(Data to use begins)
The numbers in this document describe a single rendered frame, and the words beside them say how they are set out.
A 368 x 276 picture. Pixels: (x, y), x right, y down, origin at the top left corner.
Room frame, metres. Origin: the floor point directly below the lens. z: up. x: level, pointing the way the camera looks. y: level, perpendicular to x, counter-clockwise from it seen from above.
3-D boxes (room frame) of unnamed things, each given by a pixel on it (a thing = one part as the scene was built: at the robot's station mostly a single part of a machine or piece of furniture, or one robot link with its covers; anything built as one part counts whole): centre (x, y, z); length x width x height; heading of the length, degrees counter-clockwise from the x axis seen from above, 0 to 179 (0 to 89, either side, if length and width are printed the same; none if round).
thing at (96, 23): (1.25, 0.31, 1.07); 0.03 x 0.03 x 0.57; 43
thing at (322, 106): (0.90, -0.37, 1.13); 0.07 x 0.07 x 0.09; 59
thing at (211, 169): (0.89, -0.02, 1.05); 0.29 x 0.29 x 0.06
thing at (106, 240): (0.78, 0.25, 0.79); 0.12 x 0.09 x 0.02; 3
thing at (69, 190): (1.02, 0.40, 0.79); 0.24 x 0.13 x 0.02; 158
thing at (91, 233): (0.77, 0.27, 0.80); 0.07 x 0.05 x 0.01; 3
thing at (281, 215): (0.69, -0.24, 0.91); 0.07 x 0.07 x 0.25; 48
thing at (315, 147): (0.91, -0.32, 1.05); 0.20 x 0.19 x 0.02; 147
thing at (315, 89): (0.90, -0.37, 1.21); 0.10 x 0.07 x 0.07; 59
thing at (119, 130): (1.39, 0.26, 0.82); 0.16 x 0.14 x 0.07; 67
(Data to use ends)
» **Goal of the exercise**
Print, without alteration, only the lines above between the one holding "A 368 x 276" and the one holding "Room frame, metres.", inclusive.

» **Response to this exercise**
A 368 x 276 picture. Pixels: (x, y), x right, y down, origin at the top left corner.
Room frame, metres. Origin: the floor point directly below the lens. z: up. x: level, pointing the way the camera looks. y: level, perpendicular to x, counter-clockwise from it seen from above.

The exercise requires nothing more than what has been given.